O estado das empreitadas municipais financiadas pelo PTRR (Portugal, Transformação, Recuperação e Resiliência) dominou parte da última Assembleia Municipal do Cartaxo, com a oposição a pressionar o executivo sobre prazos, riscos de incumprimento e a eventual perda de financiamento em obras consideradas estruturantes para o concelho. O tema foi trazido ao debate por Vasco Casimiro (PS), que disse estar preocupado com declarações do ministro da Economia e Coesão Territorial, Manuel Castro Almeida, proferidas a 13 de Fevereiro, dando conta de que o PTRR poderia implicar o desvio de financiamento de algumas intervenções, nomeadamente em centros de saúde. O deputado socialista apelou ao executivo para que, junto do ministério, procurasse perceber que obras poderiam estar em risco e de que forma o município poderia salvaguardar a continuidade dos investimentos.
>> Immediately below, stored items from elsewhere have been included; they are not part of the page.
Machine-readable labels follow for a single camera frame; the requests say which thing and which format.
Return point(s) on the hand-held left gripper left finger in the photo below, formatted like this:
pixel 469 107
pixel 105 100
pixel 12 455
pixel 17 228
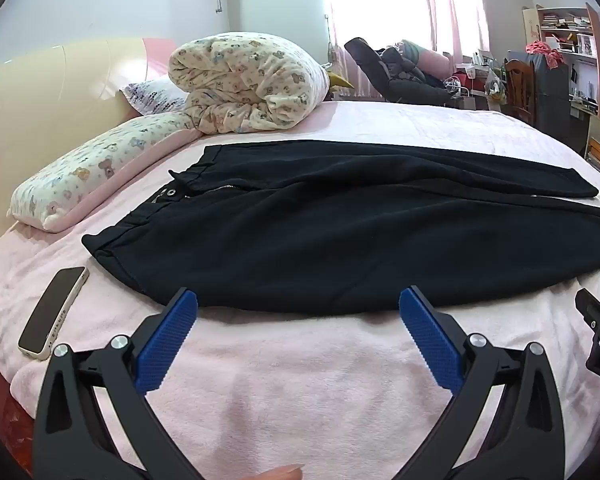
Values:
pixel 167 345

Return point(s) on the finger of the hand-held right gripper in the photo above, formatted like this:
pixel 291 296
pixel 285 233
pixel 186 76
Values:
pixel 587 307

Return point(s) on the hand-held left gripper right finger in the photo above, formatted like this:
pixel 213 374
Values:
pixel 430 340

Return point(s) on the black pants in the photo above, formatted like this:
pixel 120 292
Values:
pixel 305 240

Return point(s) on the person's left hand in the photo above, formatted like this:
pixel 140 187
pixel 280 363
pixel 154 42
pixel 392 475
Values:
pixel 280 475

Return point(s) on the smartphone with cream case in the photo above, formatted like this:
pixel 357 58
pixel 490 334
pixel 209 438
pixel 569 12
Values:
pixel 50 315

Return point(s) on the bear print pillow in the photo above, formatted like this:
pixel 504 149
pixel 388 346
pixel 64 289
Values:
pixel 95 160

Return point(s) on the dark grey cabinet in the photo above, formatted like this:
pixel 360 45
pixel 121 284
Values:
pixel 552 95

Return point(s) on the wooden chair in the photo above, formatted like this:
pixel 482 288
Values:
pixel 522 85

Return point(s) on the clear plastic bag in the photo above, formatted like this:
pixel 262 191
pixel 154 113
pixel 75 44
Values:
pixel 495 82

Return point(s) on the purple print pillow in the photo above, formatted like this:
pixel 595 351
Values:
pixel 155 95

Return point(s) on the pile of dark clothes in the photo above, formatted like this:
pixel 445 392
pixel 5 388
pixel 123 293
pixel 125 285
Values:
pixel 405 85

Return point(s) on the red cloth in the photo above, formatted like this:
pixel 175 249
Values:
pixel 545 50

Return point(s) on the cream and pink headboard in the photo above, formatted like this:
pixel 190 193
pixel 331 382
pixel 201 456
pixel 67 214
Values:
pixel 40 105

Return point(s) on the yellow plush toy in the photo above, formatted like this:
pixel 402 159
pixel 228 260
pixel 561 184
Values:
pixel 339 80

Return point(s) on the rolled bear print quilt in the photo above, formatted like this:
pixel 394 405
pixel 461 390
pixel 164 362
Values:
pixel 245 75

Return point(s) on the pink bookshelf with books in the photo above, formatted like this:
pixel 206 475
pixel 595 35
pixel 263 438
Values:
pixel 565 25

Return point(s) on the pink curtain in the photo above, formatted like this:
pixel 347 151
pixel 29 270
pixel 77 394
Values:
pixel 450 10
O presidente da Câmara do Cartaxo, João Heitor (PSD), garantiu não ter qualquer indicação de que o financiamento do centro de saúde do concelho possa ser desviado. O autarca sublinhou que esse cenário se aplica, sobretudo, aos municípios que falhem os prazos definidos e acrescentou que o Cartaxo está focado em cumprir o calendário contratualizado. Ainda assim, admitiu que a obra do centro de saúde tem enfrentado dificuldades, sobretudo devido a alterações solicitadas já em fase de execução. João Heitor reconheceu que estas mudanças trazem complexidade e exigência acrescidas, mas assegurou que não colocam em causa os apoios do PTRR.
No mesmo quadro, o presidente da câmara referiu a intervenção na Escola D. Sancho I, em Pontével, que representa um investimento superior a nove milhões de euros. João Heitor afirmou que a obra está a decorrer “a bom ritmo”, mas explicou que, para garantir o cumprimento dos prazos, foi necessário acelerar trabalhos e proceder à realocação temporária de alunos para espaços alternativos, numa operação logística que, disse, foi essencial para manter o calendário sem comprometer a segurança e o funcionamento da comunidade escolar.
A obra da Loja do Cidadão foi outro dos assuntos em discussão, depois de Miguel Ribeiro (Chega) questionar o executivo sobre atrasos e sobre o risco de perda de financiamento. João Heitor confirmou que existem atrasos na execução e admitiu que, nesse caso, há risco de perda de financiamento, embora tenha frisado que não conta que isso venha a acontecer.